Institute for Complex Molecular Systems (ICMS), Eindhoven University of Technology, Eindhoven 5612, The Netherlands.
ACS Omega. 2021 Jul 1;6(27):17726-17733. doi: 10.1021/acsomega.1c02498. eCollection 2021 Jul 13.
Robust analysis of signals from stochastic biomolecular processes is critical for understanding the dynamics of biological systems. Measured signals typically show multiple states with heterogeneities and a wide range of state lifetimes. Here, we present an algorithm for robust detection of state transitions in experimental time traces where the properties of the underlying states are unknown. The method implements a maximum-likelihood approach to fit models in neighboring windows of data points. Multiple windows are combined to achieve a high sensitivity for state transitions with a wide range of lifetimes. The proposed maximum-likelihood multiple-windows change point detection (MM-CPD) algorithm is computationally extremely efficient and enables real-time signal analysis. By analyzing both simulated and experimental data, we demonstrate that the algorithm provides accurate change point detection in time traces with multiple heterogeneous states that are unknown. A high sensitivity for a wide range of state lifetimes is achieved.

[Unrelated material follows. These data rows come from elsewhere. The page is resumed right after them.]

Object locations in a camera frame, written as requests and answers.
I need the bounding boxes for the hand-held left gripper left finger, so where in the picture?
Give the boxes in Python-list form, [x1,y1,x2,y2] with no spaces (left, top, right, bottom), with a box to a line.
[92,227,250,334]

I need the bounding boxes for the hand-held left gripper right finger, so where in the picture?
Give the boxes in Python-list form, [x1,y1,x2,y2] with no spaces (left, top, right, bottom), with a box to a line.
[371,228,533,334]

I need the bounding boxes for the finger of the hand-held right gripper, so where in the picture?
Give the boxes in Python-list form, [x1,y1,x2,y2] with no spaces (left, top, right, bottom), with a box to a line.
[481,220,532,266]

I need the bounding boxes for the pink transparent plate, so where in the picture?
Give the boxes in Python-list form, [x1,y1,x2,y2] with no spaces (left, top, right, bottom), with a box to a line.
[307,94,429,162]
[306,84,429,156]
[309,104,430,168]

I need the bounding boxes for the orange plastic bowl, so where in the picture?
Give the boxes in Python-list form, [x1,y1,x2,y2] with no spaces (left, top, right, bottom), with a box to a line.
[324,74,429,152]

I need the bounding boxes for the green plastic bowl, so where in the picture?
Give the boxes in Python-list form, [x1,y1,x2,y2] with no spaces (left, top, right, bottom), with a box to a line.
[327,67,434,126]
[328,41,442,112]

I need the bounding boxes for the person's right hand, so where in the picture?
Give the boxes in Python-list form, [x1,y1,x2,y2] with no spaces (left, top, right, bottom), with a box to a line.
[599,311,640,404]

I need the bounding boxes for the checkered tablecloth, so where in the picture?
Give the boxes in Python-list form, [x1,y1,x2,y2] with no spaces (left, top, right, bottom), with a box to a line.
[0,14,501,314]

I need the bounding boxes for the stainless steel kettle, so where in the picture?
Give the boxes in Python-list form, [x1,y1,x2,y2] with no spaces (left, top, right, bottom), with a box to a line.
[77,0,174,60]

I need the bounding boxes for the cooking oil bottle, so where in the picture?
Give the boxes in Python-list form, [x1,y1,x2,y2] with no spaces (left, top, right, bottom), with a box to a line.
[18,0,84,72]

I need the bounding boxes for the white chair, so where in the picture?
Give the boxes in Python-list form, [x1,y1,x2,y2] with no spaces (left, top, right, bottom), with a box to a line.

对来自随机生物分子过程的信号进行稳健分析对于理解生物系统的动力学至关重要。测量到的信号通常呈现出具有异质性的多种状态以及广泛的状态寿命范围。在此,我们提出一种算法,用于在基础状态属性未知的实验时间轨迹中稳健检测状态转变。该方法采用最大似然法来拟合数据点相邻窗口中的模型。多个窗口相结合,以实现对具有广泛寿命范围的状态转变的高灵敏度检测。所提出的最大似然多窗口变点检测(MM-CPD)算法计算效率极高,并能够进行实时信号分析。通过分析模拟数据和实验数据,我们证明该算法能在具有多种未知异质状态的时间轨迹中准确检测变点。对于广泛的状态寿命范围都能实现高灵敏度检测。